### Problem to work on
In the material below, how many lines include the word "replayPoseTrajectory"? Write only the number.

### Supplied data
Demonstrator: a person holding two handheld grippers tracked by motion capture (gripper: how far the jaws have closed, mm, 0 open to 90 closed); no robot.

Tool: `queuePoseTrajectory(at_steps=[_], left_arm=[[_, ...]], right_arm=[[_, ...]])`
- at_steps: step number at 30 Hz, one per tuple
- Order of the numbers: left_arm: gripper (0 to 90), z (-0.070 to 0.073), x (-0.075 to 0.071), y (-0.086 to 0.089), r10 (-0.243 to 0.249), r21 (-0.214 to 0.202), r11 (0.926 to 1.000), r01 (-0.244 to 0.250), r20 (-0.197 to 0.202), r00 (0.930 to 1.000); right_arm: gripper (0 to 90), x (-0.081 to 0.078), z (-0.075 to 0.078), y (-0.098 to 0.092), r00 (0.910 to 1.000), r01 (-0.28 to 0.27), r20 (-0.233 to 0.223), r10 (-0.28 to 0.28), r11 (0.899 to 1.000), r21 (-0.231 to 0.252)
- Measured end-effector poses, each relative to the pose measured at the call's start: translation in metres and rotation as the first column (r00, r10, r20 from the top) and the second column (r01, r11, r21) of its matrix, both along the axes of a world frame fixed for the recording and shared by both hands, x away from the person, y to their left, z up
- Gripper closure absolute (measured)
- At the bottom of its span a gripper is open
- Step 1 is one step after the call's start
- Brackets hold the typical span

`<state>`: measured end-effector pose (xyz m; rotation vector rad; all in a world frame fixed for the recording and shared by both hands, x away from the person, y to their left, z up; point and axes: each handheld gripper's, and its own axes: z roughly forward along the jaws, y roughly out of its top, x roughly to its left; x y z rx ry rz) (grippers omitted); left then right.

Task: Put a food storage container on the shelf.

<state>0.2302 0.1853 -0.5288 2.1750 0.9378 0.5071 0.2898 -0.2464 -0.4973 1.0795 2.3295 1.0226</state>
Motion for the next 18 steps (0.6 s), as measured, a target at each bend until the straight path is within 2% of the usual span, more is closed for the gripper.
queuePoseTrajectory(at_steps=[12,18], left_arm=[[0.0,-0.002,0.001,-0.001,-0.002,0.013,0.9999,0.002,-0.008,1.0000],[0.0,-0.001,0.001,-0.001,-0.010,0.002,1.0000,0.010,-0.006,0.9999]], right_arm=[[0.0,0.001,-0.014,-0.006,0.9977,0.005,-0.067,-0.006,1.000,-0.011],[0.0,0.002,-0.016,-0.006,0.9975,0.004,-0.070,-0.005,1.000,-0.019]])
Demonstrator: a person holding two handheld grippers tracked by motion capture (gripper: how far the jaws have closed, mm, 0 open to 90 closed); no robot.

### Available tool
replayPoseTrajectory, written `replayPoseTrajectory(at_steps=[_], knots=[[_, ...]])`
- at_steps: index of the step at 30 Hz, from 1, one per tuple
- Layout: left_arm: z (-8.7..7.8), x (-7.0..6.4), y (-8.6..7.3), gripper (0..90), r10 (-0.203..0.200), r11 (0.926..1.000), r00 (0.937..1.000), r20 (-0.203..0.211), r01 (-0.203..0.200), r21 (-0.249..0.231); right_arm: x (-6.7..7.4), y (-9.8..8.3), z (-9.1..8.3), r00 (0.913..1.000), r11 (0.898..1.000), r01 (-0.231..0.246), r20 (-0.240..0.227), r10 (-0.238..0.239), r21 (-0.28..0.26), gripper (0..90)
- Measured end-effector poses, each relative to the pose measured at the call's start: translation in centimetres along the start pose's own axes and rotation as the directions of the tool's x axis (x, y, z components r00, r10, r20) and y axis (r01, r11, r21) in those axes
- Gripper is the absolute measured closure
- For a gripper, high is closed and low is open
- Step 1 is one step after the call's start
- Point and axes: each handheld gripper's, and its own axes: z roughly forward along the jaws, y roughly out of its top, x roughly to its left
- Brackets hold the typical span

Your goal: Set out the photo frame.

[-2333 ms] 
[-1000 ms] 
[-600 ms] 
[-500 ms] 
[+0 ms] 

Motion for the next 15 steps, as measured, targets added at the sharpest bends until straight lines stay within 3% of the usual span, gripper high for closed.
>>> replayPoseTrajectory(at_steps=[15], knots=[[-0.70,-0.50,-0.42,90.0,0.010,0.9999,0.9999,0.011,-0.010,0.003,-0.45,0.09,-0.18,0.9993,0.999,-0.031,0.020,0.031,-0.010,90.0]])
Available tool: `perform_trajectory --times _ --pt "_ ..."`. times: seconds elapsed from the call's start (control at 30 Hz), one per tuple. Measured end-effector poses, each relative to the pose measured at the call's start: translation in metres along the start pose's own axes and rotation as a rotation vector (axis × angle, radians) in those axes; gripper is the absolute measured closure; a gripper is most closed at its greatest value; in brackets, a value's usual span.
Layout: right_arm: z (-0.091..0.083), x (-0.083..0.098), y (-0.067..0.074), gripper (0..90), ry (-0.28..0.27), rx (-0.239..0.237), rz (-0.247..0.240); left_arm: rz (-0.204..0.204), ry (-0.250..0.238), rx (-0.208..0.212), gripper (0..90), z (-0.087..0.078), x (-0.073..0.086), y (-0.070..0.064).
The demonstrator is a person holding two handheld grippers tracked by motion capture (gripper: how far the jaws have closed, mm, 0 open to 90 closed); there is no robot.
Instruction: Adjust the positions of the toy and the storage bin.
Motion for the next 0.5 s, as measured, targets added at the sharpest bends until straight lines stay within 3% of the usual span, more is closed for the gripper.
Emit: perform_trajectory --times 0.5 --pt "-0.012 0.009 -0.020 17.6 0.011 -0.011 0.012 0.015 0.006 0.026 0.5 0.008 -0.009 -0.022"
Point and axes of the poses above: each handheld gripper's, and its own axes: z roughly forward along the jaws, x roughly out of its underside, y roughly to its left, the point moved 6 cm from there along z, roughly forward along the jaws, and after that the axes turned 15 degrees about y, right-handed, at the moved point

### Exercise solution
2